UPMC’s new website and phone number allow people to sign up to be notified and make an appointment when the COVID-19 vaccine is available, although appointments are not immediately scheduled .
However, UPMC said it was encouraging people to sign up so they can quickly get an appointment when the vaccine becomes available.
“State and federal vaccine supply is still limited, but by signing up now we will be able to contact you to make an appointment when the vaccine becomes available. Please be patient, we want to vaccinate as many people as possible and we will do it quickly once we get the vaccine from the Commonwealth of Pennsylvania. There is no way to get vaccinated outside of the Commonwealth, and vaccinating the public will take weeks, months, not days, ”the UPMC said.
People can find more information and register here. The UPMC said its vaccine is available to patients as well as to non-patients. Those who prefer to register by phone can call 844-876-2822 between 7 a.m. and 7 p.m. daily.

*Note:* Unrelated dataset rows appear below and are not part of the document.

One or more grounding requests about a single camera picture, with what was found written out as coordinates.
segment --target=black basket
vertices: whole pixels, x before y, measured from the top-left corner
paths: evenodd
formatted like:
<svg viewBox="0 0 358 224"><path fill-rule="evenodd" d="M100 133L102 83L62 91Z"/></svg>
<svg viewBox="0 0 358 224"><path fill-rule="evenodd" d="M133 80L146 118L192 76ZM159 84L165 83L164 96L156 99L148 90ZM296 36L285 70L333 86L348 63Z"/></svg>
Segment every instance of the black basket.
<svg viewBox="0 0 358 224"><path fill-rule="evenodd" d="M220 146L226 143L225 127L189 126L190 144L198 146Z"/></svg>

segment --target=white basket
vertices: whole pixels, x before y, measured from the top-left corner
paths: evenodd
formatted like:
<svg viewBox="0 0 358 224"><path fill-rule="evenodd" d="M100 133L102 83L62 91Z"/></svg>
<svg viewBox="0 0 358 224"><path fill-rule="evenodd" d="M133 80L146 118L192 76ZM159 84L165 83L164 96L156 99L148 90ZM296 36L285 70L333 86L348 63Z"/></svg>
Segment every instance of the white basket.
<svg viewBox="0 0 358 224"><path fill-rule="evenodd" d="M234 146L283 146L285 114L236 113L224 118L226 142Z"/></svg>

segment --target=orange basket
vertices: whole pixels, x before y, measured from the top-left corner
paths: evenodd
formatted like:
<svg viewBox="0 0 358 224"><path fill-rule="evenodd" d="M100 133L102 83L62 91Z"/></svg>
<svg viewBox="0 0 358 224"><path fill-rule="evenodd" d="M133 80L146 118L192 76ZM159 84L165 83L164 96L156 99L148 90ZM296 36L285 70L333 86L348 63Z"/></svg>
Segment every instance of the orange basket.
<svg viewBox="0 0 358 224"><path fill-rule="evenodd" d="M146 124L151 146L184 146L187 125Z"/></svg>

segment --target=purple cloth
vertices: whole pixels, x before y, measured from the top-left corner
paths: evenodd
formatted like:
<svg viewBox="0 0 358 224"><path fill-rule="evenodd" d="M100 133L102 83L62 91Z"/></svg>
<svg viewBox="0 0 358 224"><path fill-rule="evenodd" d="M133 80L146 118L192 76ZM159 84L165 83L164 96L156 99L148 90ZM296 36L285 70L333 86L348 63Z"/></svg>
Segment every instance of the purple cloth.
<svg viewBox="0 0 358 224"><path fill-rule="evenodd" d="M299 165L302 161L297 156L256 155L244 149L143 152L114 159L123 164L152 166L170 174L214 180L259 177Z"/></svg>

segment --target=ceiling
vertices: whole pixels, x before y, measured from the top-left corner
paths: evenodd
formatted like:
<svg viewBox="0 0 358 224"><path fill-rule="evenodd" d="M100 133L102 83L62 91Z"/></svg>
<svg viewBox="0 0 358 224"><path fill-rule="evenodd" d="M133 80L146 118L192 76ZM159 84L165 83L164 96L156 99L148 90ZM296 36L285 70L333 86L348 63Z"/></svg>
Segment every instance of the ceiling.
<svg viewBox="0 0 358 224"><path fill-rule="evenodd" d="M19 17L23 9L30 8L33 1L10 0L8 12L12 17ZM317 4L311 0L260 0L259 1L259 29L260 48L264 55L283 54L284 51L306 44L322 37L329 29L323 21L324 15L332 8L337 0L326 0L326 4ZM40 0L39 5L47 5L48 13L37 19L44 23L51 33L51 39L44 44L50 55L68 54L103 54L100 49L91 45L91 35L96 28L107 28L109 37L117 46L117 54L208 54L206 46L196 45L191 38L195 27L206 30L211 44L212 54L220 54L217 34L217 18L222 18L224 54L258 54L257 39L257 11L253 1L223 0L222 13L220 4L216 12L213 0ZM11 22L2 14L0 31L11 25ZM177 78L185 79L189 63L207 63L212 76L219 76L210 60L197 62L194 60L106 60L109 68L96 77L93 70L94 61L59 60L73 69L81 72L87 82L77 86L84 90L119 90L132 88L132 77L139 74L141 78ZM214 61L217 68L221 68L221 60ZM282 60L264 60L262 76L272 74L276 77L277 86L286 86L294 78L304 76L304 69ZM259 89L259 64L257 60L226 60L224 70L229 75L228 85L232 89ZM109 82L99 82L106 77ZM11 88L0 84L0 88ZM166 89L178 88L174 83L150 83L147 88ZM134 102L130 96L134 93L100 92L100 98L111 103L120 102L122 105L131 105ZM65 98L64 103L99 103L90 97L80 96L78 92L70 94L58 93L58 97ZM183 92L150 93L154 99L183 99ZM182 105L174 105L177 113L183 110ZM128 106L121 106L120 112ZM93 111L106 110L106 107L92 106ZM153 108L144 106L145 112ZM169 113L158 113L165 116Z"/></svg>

UPMC faces the same shortage affecting most if not all other health care systems and pharmacies. While tens of thousands of Pennsylvanians meet up and get vaccinated every week, a major backlog quickly arose after Pennsylvania expanded vaccine eligibility on Jan.19. Some suppliers have stopped taking requests for new appointments.
York-based WellSpan recently said it has a backlog of around 45,000 people looking for dates.
The good news is that the vaccination of healthcare workers, who have received much of the supply so far, is ending, leaving more vaccines for the rest.
Pennsylvania’s vaccine allowance, which is distributed by the federal government, has also increased.
Last week, Pennsylvania received 183,575 first doses and 143,275 seconds.
As of early Monday, Pennsylvania received about 3 million doses since the vaccine became available shortly before Christmas. About 632,000 people received the two doses needed for full protection.
About 4 million Pennsylvanians are in Phase 1A to receive the vaccine, which includes healthcare workers, long-term care residents, all people 65 years of age and older, and people 16 to 64 years of age with chronic health problems.